Mechanisms of CFH on 4-HNE-induced cell death were studied. RecCFH reduced the number of TUNEL positive cells by 60% (vs. 4-HNE treatment, p < 0.001) (Fig. 6a). To explore whether apoptosis was caspase dependent, we measured the levels of capsase3 activation using immunohistochemistry. In untreated ARPE-19 cells, pro-caspase3 immunolabelling was observed in contrast to active caspase3 and caspase9 (Fig. 6b). Exposure to 4-HNE increased the immunolabelling signal of caspase9 and active-caspase3 (Fig. 6b). Co-treatment with recCFH reduced caspase9 and active caspase3, as shown by semi-quantified immunostaining (Fig. 6b). Pro-caspase3 is activated in the apoptotic cell death both by extrinsic (death ligand cascade involving caspase 8) and intrinsic (mitochondrial cascade implicating caspase9) pathways. In this study, expression of caspase 8 mRNA was also reduced 25 times (p < 0.05) on RT-qPCR compared to 4-HNE ARPE-19 cells treatment (Fig. 6c). These data show that CFH regulated both extrinsic and intrinsic apoptosis pathways by modulating caspases expression.

Figure 6
figure 6

CFH regulates caspase dependent apoptosis. (a) TUNEL staining was performed and quantified in ARPE-19 cells 1 h after 4-HNE (30 μM) or after 4-HNE (30 μM) and recCFH (300 nM) treatment. RecCFH protected ARPE-19 cells from apoptosis (b) Immunostaining of pro-caspase3, active caspase 3 and caspase 9 was performed 1 h after ARPE-19 4-HNE or 4-HNE/recCFH treatment (30 μM). Semi-quantification of caspase-immostaining showed an increase of pro-caspase 3 cleavage by caspase 9 in ARPE-19 upon 4-HNE treatment as compared to a co-treatment with recCFH. (c) Reverse transcription quantitative polymerase chain reaction (RT-qPCR) analysis showed a decrease of caspase 8 mRNA expression in ARPE-19 cells 1 h after treatment in presence of recCFH (300 nM) as compared to 4-HNE (30 μM) treatment alone. All data are presented as mean ± s.e.m. Statistical significance was assessed using Mann-Whitney test. *P < 0.05; **P < 0.01; ***P < 0.005, NS = no significant. Scale bars: 50 μm.

CFH protects RPE from necrosis

Necrosis is a type of cell death morphologically characterized by swelling, rupture of intracellular organelles, and cell membrane permeabilization, measured by the release of lactate dehydrogenase (LDH). Compared to untreated ARPE-19 cells, exposure to 4-HNE showed a 430% increase of LDH levels in culture medium (Fig. 7a).
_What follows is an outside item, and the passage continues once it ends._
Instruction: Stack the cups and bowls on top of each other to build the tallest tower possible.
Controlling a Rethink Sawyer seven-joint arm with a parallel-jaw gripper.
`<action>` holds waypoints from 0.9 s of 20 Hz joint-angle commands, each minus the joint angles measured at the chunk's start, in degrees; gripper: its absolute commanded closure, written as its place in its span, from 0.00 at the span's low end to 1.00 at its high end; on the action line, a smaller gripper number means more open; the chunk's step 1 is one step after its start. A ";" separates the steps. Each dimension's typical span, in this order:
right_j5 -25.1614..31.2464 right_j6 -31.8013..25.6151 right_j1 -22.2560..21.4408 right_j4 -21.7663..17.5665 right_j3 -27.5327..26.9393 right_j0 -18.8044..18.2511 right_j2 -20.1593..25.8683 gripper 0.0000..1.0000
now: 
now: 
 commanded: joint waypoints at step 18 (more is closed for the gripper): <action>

Treatment with recCFH reduced the LDH increased by 56% (P < 0.01) (Fig. 7a). On western-blot, the levels of receptor-interacting protein kinase 3 (RIP3), identified as a crucial regulator of death receptor-induced necrosis, was decreased by 36% (P < 0.01) in ARPE-19 cells in presence of recCFH compared to 4-HNE only (Fig. 7b). In addition, necrotic cells induce pro-inflammatory cytokines. Quantitative mRNA expression measurements revealed a major increase of several interleukins (Il1β, Il6 and Il8) in 4-HNE-exposed cells compared to untreated cells (Fig. 7c). RecCFH treatment significantly reduced the expression of these inflammatory mediators (Fig. 7c).

Figure 7
figure 7

CFH reduces necrotic process in oxidative stress conditions. (a) Lactate dehydrogenase (LDH) release was measured 1 h after 4-HNE (30 μM) treatment. LDH release was lower in culture medium contained recCFH (300 nM). (b) Necrotic RIP3 kinase protein level, detected by Western blotting, was reduced in ARPE-19 cells 1 h after 4-HNE (30 μM) treatment contained recCFH (300 nM). The groupings of gels cropped were from different parts of the same gel, or from different gels separated by white line (c) Reverse transcription quantitative polymerase chain reaction (RT-qPCR) analysis showed a decrease of Il1β, Il6 and Il8 mRNA expression in ARPE-19 cells 1 h after treatment with recCFH (300 nM) compared to 4-HNE alone (30 μM). All data are presented as mean ± s.e.m. Statistical significance was assessed using Mann-Whitney test. *P < 0.05; **P < 0.01; ***P < 0.005.

Discussion

Oxidative stress is a recognized pathogenic factor in the complex and multi-factorial occurrence of AMD. CFH was previously shown to protect RPE from hydrogen peroxide34, but the exact mechanisms of CFH on oxidative stress-induced damages in RPE has remained imperfectly understood. In this study, we showed that only the full length CFH protected RPE cells from death, contrariwise, this effect was abolished by the polymorphism CFHY402H, demonstrating the importance of the CFH-CCP7 domain binding site. The binding CCP7 seems mandatory to mediate protection against 4-HNE-induced cell death. Factor H, the main alternative complement pathway (AP) regulatory protein that circulates in the plasma, controls AP activation and MAC formation on the surface of host cells through its interaction with GAGs, anionic molecules and complement C3 fragment displayed on the cell membrane35. In this study, we showed that full length recCFH reduced C3 cleavage and C5b9 deposit on ARP19 cell surface upon 4-HNE treatment, demonstrating a CFH functional activity on AP activation and MAC formation. The CFH domains (CCPs1-4), that has regulatory effect on the AP activation but do not bind on cell membrane, did not protect RPE from oxidative stress death. On the other hand, reduction of C5b9 deposit did not seem to be the major mechanism of cell death inhibition as there was no correlation between MAC and cell death inhibition using the different CFH fragments. Indeed, to be active on cell death, CFH needed to have the AP-regulatory domains responsible for the MAC formation and its two binding sites (with an intact CFH-CCP7 domain). Consistent with our data, it has been shown that protection against cell death is not achieved with CFH anti-C3 convertase domains36, and that it requires a cooperative bivalent binding of CFH at the cell membrane surface37. The CCP7 domain seems to play a major role as the recCFHY402H, carrying the Y402H polymorphism, did not show any protecting effect, which could be one of the mechanisms of susceptibility to AMD in the population carrying this polymorphic variant.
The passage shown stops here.